Microsoft will offener werden
Artikel erschienen in Swiss IT Magazine 2008/04
Im Rahmen einer kurzfristig einberufenen Telefonkonferenz verkündete Steve Ballmer gemeinsam mit Ray Ozzie vorletzte Woche einen Strategiewechsel bezüglich Interoperabilität an. Microsoft will seine Produkte weiter öffnen damit Entwickler, Partner und Wettbewerber besser mit diesen interagieren können. Die Strategie wird von vier Eckpfeilern getragen:
- Open Connections: Microsoft will APIs und Kommunikationsprotokolle, welche von anderen Microsoft-Anwendungen genutzt werden, offenlegen. Bislang hielt der Softwareriese den Grossteil seiner APIs unter Verschluss oder verlangte für deren Nutzung Lizenzgebühren. Unter anderem wurde der Konzern genau wegen dieser Praxis durch die EU zur Zahlung einer saftigen Busse verdonnert.
Die Gründe für den doch recht drastischen Strategiewechsel sind vielschichtig. Einerseits möchte man in Redmond mit Hilfe dieser neuen Doktrin einen Schlussstrich unter die Wettbewerbsverfahren mit der EU ziehen und drohenden Konflikten mit Regierungen anderer Länder entgegenwirken. Auf der anderen Seite scheint man auch beim Softwarekonzern allmählich zu begreifen, dass die Bestrebungen der Open-Source-Community aber auch die bessere Integration von Produkten der Konkurrenz und von Partnern eine Bereicherung für die eigenen Plattformen darstellt.
Die EU-Kommission reagierte auf Microsofts Ankündigungen sehr zurückhaltend und will die einzelnen Punkte der Strategie erst im Detail prüfen. Was die laufende Beschwerde von Opera gegen die Verknüpfung des Internet Explorers mit Windows betrifft, so hat ein EU-Sprecher bereits betont, dass diese durch Microsofts neue Prinzipien nicht entschärft werde.
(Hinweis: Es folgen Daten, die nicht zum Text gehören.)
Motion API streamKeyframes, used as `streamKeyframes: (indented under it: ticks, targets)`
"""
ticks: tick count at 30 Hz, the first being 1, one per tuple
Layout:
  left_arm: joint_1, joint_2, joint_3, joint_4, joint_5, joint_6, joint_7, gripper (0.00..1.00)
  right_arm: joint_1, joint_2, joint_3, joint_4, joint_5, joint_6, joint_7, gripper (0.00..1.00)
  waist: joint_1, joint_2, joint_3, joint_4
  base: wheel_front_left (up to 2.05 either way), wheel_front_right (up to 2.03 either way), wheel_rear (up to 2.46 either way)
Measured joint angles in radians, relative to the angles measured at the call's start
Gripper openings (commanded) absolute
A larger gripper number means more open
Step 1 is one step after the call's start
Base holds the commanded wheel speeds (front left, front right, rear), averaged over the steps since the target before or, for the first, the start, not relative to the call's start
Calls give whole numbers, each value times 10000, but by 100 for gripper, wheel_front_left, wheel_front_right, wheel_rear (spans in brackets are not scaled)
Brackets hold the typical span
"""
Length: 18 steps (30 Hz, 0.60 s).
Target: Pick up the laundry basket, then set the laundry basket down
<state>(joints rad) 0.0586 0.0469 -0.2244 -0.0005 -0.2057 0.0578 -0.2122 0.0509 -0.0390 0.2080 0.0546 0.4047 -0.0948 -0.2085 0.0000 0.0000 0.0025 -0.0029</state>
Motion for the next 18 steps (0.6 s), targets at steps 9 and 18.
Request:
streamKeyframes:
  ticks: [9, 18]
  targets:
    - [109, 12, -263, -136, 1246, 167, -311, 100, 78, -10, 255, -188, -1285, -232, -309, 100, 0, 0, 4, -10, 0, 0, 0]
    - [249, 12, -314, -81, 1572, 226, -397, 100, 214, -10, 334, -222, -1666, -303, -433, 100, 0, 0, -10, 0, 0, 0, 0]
Aus der Open-Source-Community kamen gemischte Signale. Vorsichtig aber im Grundtenor positiv äusserten sich die Lager von OpenOffice, OpenExchange, Alfresco und Samba, welche nun die konkrete Umsetzung abwarten wollen. Bei Red Hat reagierte man eher skeptisch und forderte Microsoft in einem Statement auf, ihre Ankündigung mit konkreten Taten zu untermauern und nun das Open Document Format (ODF) statt Open Office XML zu forcieren.
Eines ist sicher: Microsoft muss nach den Worten nun auch Taten folgen lassen, um nicht an Glaubwürdigkeit zu verlieren. Zu oft schon stellten sich Versprechungen aus Redmond im Nachhinein als halbherzig heraus. Mit der Veröffentlichung der Windows-Schnittstellen haben die Redmonder wenigstens schon einmal einen ersten Schritt gemacht.